The Spectrum

Science & Health

Tackling Latinos’ Fears About Mental Illness, Care

By Enmanuel De La Rosa
Spectrum staff

For the last 15 years, the Rev. Juadan Rodriguez, 40, a social worker and a preacher, has been counseling people with mental illness. Almost all of them have been Latino, and many of those Latinos have been reluctant to view mental illness as just another kind of sickness that needs to be treated.

“Mental illness is not seen as a medical condition in [much of] the Latino community, but as more of a personal deficit,” Rodriguez said. “I have been in middle of explaining their condition to clients … and they immediately say something, like, ‘I’m not crazy.’”

Both in his former private practice and his current position as a clinical director for the New York State Office of Mental Health, he is working to reduce the kinds of stigma that make people with mental illnesses feel ashamed and unwilling to get help from a trained health provider.

Among Latinos, it’s not uncommon for people who are mentally or emotionally troubled to choose to seek brujeria, which means witchcraft in Spanish, or help from a traditional healer untrained in the science of medicine, instead of from a trained medical professional.

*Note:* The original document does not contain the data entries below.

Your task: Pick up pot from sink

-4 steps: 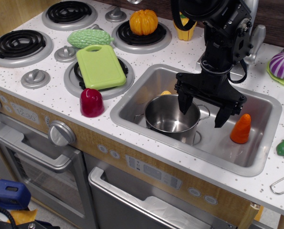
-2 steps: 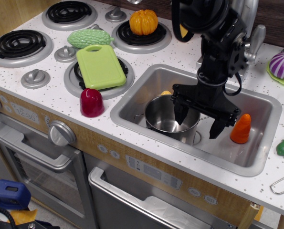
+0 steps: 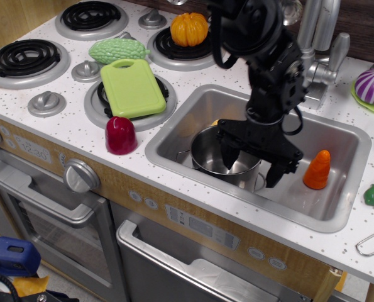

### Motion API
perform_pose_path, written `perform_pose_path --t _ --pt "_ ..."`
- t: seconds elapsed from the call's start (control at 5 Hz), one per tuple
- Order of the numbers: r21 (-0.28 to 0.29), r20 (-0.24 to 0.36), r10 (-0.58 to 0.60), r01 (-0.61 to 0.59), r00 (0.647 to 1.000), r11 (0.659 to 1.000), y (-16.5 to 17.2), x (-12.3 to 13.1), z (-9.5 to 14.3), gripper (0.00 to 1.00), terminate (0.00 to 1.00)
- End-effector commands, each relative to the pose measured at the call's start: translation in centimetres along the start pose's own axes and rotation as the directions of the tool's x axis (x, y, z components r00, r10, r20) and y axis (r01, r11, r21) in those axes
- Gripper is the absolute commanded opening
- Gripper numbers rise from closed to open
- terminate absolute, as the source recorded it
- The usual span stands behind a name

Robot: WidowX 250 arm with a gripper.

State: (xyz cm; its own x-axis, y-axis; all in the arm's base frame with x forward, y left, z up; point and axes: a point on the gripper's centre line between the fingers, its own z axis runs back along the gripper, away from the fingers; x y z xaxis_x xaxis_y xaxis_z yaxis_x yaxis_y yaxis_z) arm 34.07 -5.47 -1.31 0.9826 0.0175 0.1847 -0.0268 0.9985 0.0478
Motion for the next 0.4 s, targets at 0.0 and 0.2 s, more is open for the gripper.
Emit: perform_pose_path --t 0.0,0.2 --pt "-0.006 0.066 -0.015 0.016 0.998 1.0 0.9 0.6 -0.3 1.0 0.0" --pt "-0.013 0.084 -0.013 0.014 0.996 1.0 1.3 0.4 -1.4 1.0 0.0"
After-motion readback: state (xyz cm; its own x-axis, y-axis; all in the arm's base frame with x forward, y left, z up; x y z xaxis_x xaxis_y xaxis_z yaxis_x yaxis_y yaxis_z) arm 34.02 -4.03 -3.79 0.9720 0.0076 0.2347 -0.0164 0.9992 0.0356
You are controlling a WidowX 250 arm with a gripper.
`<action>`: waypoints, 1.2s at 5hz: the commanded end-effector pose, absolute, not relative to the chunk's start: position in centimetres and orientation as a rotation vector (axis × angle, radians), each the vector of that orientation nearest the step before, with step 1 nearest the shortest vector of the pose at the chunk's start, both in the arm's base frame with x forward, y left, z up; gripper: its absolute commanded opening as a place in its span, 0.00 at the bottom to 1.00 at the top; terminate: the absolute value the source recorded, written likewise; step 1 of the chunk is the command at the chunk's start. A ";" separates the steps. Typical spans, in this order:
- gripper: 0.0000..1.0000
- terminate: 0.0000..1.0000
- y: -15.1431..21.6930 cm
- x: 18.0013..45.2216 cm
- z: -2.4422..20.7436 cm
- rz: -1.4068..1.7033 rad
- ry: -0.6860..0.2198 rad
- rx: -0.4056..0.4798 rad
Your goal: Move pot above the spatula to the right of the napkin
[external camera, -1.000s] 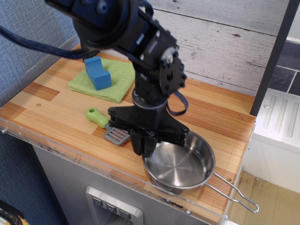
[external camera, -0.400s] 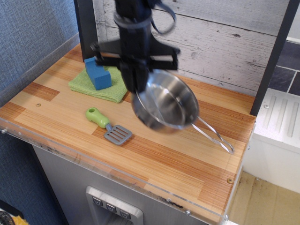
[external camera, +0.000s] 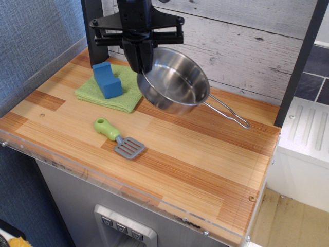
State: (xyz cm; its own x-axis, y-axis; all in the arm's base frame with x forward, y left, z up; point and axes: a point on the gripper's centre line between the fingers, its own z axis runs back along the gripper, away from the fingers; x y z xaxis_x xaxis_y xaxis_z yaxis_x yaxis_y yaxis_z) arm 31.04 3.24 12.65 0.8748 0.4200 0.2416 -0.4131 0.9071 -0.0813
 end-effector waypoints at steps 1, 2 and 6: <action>0.00 0.00 5.8 33.8 11.2 0.433 -0.229 -0.126; 0.00 0.00 5.6 34.7 9.7 0.383 -0.183 -0.160; 0.00 0.00 4.8 36.9 6.0 0.347 -0.189 -0.260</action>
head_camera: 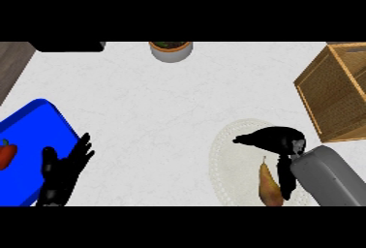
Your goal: Pick the pear from the placemat and place it in the basket
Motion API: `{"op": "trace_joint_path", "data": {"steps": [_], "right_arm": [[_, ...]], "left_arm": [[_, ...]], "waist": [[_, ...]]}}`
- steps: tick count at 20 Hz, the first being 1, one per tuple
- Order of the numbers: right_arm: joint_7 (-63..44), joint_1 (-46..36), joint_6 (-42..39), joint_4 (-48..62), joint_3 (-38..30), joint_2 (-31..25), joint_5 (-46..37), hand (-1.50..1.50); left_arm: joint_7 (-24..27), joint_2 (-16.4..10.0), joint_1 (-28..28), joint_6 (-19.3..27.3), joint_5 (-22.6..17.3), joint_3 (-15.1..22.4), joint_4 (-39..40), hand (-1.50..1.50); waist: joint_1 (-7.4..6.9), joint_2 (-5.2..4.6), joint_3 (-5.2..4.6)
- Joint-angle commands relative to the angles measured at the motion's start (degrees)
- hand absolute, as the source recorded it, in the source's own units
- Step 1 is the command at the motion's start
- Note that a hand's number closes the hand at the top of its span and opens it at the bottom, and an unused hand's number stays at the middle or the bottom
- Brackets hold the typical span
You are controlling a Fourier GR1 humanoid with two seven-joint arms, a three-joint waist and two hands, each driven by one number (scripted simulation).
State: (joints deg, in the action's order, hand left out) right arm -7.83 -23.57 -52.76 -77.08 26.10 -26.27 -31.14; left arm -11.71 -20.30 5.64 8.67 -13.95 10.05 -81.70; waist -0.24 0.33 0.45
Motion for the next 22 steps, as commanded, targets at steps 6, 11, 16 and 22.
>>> {"op": "trace_joint_path", "data": {"steps": [6,11,16,22], "right_arm": [[0.39,0.15,-1.13,4.17,0.82,3.06,-5.47,-1.50],[5.99,3.36,2.92,3.87,1.01,1.34,-8.76,-1.50],[7.08,2.09,2.54,6.89,-0.02,2.65,-10.97,-1.50],[11.43,6.07,7.13,1.63,4.45,2.05,-15.35,1.50]], "left_arm": [[-0.97,1.81,2.79,-0.78,2.80,0.36,0.63,0.00],[-1.59,2.22,2.89,-2.12,2.72,-1.25,0.84,0.00],[-4.41,2.65,2.56,-1.78,2.91,-2.68,-1.73,0.00],[-3.27,3.73,-1.43,-2.94,4.84,-3.00,4.31,0.00]], "waist": [[-0.15,-0.33,-0.45],[-0.05,-0.33,-0.44],[-0.10,-0.31,-0.43],[0.22,-0.38,-0.44]]}}
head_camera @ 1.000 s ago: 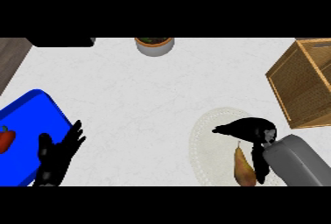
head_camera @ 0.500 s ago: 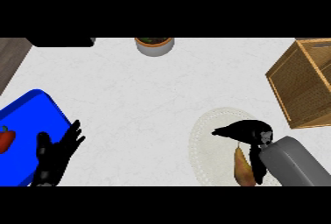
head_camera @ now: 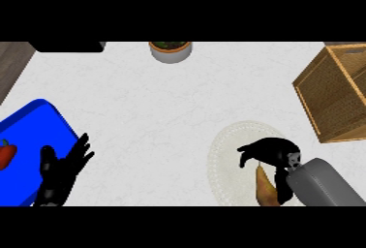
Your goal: Pick the pear from the placemat and place it in the basket
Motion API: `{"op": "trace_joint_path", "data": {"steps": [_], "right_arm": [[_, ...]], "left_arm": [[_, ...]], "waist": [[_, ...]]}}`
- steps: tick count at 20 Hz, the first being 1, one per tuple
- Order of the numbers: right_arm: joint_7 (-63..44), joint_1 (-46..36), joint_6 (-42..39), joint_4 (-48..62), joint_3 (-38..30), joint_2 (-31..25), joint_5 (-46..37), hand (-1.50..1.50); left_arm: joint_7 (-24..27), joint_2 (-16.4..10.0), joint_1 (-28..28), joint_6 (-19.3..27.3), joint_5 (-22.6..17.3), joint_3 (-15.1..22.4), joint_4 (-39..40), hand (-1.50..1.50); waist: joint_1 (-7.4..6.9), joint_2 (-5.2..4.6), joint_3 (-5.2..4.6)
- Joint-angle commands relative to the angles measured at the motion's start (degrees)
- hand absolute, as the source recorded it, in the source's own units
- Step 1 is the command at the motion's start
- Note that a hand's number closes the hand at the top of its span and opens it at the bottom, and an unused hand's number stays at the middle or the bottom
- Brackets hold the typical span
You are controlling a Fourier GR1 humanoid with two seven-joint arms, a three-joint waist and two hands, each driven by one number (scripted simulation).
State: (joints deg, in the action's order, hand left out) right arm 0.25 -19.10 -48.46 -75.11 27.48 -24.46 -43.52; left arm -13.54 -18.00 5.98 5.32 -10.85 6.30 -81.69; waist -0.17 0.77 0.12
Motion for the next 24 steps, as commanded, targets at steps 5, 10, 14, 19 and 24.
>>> {"op": "trace_joint_path", "data": {"steps": [5,10,14,19,24], "right_arm": [[7.82,0.93,7.46,2.44,3.65,-0.01,-7.53,1.50],[-2.63,9.72,18.20,-6.17,-0.23,1.38,-10.93,1.50],[-10.50,16.45,27.60,-16.67,-4.75,1.02,-13.92,1.50],[-15.14,27.18,33.54,-30.12,-1.59,0.75,-19.22,1.50],[-17.50,30.04,38.12,-39.47,-4.91,9.98,-11.38,1.50]], "left_arm": [[-3.87,1.96,0.61,1.32,2.28,0.21,-0.92,0.00],[-1.21,1.31,2.13,-0.59,0.94,-1.54,0.84,0.00],[-0.29,0.08,4.45,-1.17,-0.25,-3.58,0.88,0.00],[-0.21,0.19,5.78,-1.43,0.63,-2.99,-0.79,0.00],[-1.64,0.81,4.14,0.01,1.71,-2.52,-1.43,0.00]], "waist": [[-0.11,-0.78,-0.10],[1.52,-0.39,-0.11],[3.51,0.10,-0.14],[1.68,-0.34,-0.15],[2.25,-0.29,-0.10]]}}
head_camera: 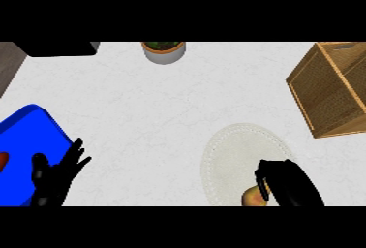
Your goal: Pick the pear from the placemat and place it in the basket
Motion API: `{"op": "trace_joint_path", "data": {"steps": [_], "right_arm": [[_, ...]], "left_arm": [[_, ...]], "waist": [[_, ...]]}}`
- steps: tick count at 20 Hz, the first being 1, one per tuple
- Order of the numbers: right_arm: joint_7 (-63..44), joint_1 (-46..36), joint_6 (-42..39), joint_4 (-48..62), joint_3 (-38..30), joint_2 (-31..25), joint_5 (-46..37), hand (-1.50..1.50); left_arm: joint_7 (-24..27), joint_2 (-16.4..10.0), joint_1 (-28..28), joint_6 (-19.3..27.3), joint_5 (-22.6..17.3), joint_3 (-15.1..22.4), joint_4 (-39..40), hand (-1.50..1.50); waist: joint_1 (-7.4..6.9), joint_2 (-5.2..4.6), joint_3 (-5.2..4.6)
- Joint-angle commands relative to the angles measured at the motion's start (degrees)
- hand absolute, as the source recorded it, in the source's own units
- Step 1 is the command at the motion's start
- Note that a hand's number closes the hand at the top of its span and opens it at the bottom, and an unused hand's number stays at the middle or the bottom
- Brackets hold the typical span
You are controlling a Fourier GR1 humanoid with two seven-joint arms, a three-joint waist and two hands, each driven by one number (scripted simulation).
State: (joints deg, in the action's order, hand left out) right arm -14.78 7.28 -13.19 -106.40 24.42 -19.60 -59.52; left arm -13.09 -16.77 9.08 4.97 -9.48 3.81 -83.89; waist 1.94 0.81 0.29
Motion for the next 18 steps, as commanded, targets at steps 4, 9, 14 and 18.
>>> {"op": "trace_joint_path", "data": {"steps": [4,9,14,18], "right_arm": [[-0.05,3.63,8.61,-16.80,-6.53,14.60,17.78,1.50],[-7.79,0.62,3.88,-31.02,-18.38,12.85,26.83,1.50],[-20.93,-8.64,-2.11,-35.00,-31.65,8.68,33.82,1.50],[-26.49,-19.86,-3.87,-29.38,-42.40,4.19,39.72,1.50]], "left_arm": [[-2.08,0.88,1.14,0.51,-0.31,0.29,1.11,0.00],[1.04,0.59,1.69,-0.83,0.60,0.37,2.88,0.00],[0.14,1.17,3.07,-0.64,1.28,1.63,0.43,0.00],[-2.99,-0.17,0.30,-1.51,0.31,0.25,0.68,0.00]], "waist": [[1.08,-0.30,-0.14],[-0.61,-0.66,-0.36],[-1.72,-0.71,-0.38],[-1.65,-0.67,-0.34]]}}
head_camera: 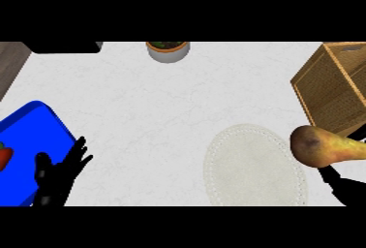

Some Latino church leaders even suggest that prayers and things like healing water are all that a person needs to erase depression and suicidal thoughts. Some Latinos think it’s enough to talk their problems over with their hairstylist.

“It’s a cultural thing,” said Rafaela Balbuena, 31, a child psychologist, who’s observed and overheard those conversations at the New Jersey salon where she gets her hair done. “You grow up with … [stylists]. They feel comfortable; you feel free to talk about your problem.”

She agreed that more people who need mental health treatment should get it.

The good news, social worker Rodriguez said, is that more and more pastors, as one group of counselors, are seminary trained, including in proper pastoral counseling for mental health problems and in how to refer their church members to a trained clinician when that is necessary.

“Established denominations to have more of an aptitude for dealing with the mentally ill,” Rodriguez added.

The Rev. Nicanor Gonzalez, 65, a full-time minister with a license in pastoral care, has written nine self–help books about mental illness, largely aiming his message at Latinos.

It isn’t just that Latinos are ashamed that they might be mentally ill. For some, “therapy is too expensive,” said Gonzalez, who frequently speaks on Spanish-oriented radio and television stations to raise awareness about mental illness in the Latino community.

Another concern is the lack of mental health clinicians who are what medical providers refer to as “culturally competent” to treat Latinos, given some of their religious, spiritual and other beliefs and the fact that many Latinos still speak Spanish only.

The “Facilitator’s Guide: Understanding the Stigma of Mental Illness in Latinos” suggested that “Religious and spiritual experiences that are consistent with cultural identity can be misidentified as psychotic symptoms leading to misdiagnosis.”